3. 7. Composição para uso de acordo com qualquer uma das reivindicações 1 a 6, caracterizada por os extratos estarem em forma liofilizada ou seca por pulverização.
4. 8. Composição para uso de acordo com qualquer uma das reivindicações 1 a 7, caracterizada por estar na forma de tablete, pílula, grânulos, pó, xarope, elixir, gelatina dura, gelatina mole, suspensão, pulverização, emulsão, solução.

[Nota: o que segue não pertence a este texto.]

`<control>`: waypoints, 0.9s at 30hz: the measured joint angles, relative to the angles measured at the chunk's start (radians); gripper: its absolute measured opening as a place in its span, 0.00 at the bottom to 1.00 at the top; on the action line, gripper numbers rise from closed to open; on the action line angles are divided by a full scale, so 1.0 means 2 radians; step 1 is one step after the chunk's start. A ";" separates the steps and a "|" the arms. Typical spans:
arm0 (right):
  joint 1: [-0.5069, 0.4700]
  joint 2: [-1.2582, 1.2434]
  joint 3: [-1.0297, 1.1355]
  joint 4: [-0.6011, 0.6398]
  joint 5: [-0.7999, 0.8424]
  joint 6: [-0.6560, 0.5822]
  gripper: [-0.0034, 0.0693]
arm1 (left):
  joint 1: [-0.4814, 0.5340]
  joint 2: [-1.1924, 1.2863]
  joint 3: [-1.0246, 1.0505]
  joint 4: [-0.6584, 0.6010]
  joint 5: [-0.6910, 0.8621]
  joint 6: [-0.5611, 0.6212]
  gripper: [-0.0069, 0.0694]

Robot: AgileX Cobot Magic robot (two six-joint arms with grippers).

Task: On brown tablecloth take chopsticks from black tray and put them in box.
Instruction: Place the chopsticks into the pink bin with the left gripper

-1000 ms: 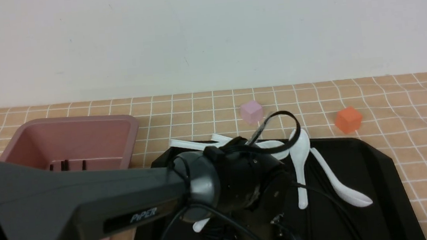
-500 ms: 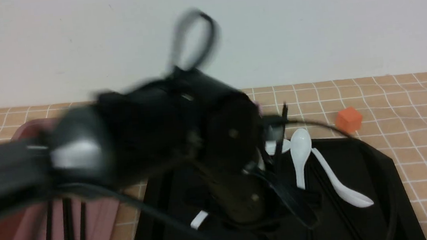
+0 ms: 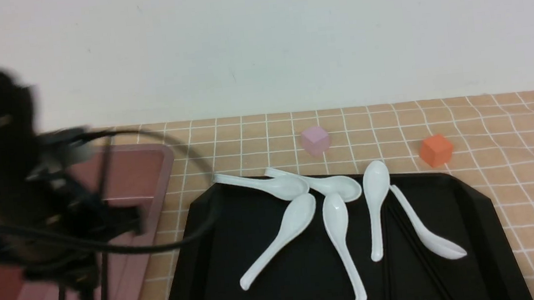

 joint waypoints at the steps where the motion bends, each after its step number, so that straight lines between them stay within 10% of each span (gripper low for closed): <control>1: 0.000 0.000 0.000 0.000 0.000 0.000 0.38 | 0.039 -0.003 0.022 -0.008 -0.012 0.018 0.24; 8: 0.000 0.000 0.000 0.000 0.000 0.000 0.38 | 0.143 0.002 0.058 -0.033 -0.113 0.062 0.24; 27: 0.000 0.000 0.000 0.000 0.000 0.000 0.38 | 0.150 0.045 0.048 -0.033 -0.111 0.109 0.43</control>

5. 9. Composição para uso de acordo com qualquer uma das reivindicações 1 a 8, caracterizada por terem uma percentagem de mucoadesão medida com uma inibição de ligação de lectina entre 85% e 50% quando não diluído ou diluído até um máximo de 1:5.
6. 10. Composição para uso de acordo com qualquer uma das reivindicações 1 a 9, caracterizada por o tratamento ser um tratamento para tosse seca, tosse produtiva, tosse associada a URTI (infecções do trato respiratório superior), tosse de gotejamento pós nasal.
7. 11. PROCESSO PARA A PREPARAÇÃO DE UMA COMPOSIÇÃO, consistindo em fração/ões de polissacarídeo de plátano, fração/ões de polissacarídeo de marshmallow, fração/ões polifenólicas compreendendo taninas de agrimônia, açúcar mascavo, mel e um ou mais de veículos e excipientes farmaceuticamente aceitáveis, em que fração/ões de polissacarídeo de plátano, fração/ões de polissacarídeo de marshmallow, fração/ões polifenólicas de agrimônia, caracterizado por compreender taninas que são misturadas com mel, açúcar mascavo, e um ou mais excipientes e veículos farmaceuticamente aceitáveis.